The Left’s Flexible Attitude Toward ‘Rights’
Selective outrage over abortion restrictions and none over curtailing gun rights.
January 25, 2012 - 12:00 am
Recently, the Texas legislature passed (and the governor signed) a law with a seemingly modest requirement — that any woman getting an abortion in the state of Texas be allowed (and required) to see a sonogram of the fetus twenty-four hours prior to the surgery.
Note what the law doesn’t do. It doesn’t prevent a woman from getting an abortion. It (at most) slows her down by one day from doing so, should she choose to go through with it.
Contrast this with the hoops that gun owners must often jump through to purchase firearms — background checks, waiting periods, purchase limits within a certain amount of time. Or the requirement that they undergo training, spending money and investing time, to get a permit to carry their weapons, even in states where it is allowed. All of these are far more onerous than the simple requirement that a woman have an ultrasound picture taken of her womb, and see it.
Let us compare and contrast the two “rights.” One of them is enshrined in the Constitution, in black-letter law, in the Bill of Rights (the very second one, in fact). The other is a penumbra of a dubious emanation.
The former is violated in multiple ways, in multiple places, every day, and it takes continuous pressure and lawsuits, and sometimes specific laws, to get the government to respect it, and even then, they often continue to ignore the court orders.
Supporters of the “wispy penumbra” don’t believe that there should be any restrictions on it whatsoever, and express outrage at the slightest perceived encroachment.
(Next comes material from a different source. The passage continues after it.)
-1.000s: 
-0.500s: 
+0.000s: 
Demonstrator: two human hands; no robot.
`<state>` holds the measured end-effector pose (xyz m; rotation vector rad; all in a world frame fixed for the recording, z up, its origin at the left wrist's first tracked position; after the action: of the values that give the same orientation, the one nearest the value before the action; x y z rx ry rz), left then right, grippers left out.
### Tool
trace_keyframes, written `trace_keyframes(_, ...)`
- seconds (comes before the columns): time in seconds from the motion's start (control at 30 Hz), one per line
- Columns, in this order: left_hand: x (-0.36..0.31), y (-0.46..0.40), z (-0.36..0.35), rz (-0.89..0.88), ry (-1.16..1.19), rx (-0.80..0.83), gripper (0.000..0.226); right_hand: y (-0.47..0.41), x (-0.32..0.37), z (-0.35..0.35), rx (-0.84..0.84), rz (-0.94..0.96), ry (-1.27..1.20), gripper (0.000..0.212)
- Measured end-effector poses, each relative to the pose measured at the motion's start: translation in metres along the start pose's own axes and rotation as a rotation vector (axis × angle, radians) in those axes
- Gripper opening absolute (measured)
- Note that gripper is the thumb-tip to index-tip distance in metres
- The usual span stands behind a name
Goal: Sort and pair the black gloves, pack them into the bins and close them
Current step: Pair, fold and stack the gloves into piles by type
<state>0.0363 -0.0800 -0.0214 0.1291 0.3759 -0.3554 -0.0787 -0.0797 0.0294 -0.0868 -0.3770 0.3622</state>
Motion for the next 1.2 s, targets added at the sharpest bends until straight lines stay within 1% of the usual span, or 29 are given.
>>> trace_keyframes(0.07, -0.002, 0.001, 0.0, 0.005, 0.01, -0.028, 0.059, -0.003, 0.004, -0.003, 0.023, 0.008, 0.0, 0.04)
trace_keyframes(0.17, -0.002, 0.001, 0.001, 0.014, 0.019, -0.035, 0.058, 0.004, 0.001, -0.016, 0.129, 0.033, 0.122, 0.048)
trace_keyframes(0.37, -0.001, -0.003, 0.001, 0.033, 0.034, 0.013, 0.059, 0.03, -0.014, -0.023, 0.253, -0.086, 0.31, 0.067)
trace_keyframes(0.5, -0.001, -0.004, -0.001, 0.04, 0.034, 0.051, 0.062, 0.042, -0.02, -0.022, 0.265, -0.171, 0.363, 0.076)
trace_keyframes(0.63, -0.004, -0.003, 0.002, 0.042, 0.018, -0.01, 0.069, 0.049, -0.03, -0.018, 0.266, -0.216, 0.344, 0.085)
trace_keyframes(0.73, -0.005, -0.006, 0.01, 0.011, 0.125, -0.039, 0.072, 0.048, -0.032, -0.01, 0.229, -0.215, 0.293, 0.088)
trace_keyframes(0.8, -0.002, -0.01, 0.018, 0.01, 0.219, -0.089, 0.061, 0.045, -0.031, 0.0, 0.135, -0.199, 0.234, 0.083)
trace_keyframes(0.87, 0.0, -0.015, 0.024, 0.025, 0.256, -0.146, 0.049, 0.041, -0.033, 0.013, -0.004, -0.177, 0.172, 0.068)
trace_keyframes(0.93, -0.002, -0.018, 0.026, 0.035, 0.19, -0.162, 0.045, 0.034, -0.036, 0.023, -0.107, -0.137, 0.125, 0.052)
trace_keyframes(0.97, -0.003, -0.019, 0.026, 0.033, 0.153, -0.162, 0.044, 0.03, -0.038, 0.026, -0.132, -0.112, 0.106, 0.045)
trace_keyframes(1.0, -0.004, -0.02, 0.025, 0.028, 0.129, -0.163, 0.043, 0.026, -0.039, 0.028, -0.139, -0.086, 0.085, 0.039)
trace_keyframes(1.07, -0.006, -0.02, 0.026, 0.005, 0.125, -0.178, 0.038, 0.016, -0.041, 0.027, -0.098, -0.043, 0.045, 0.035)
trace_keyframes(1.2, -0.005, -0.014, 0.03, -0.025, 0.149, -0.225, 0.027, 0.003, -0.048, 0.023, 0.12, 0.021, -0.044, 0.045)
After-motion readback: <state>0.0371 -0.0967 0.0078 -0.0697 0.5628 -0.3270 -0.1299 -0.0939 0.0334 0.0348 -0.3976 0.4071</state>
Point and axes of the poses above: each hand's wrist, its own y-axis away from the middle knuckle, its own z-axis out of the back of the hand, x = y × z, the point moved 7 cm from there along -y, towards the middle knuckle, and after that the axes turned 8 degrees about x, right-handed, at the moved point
Predictably, the “pro-choice” community exploded in outrage and lawsuits against this violation of a “woman’s right to choose” (even though it had no affect whatsoever on her “right to choose”). The Center for Reproductive Rights filed a lawsuit and managed to get a temporary injunction against it, on the ludicrous basis that they were likely to prevail in court, when in fact their case was laughable. The Texas attorney general quickly filed an appeal to the Fifth Circuit to lift it, and on January 10, the court agreed that they didn’t have a case, and ruled that the injunction be lifted. On January 13, a three-judge panel authorized the state to start enforcing the law. With little apparent sense of irony, the CRR characterized the ruling as “extreme.”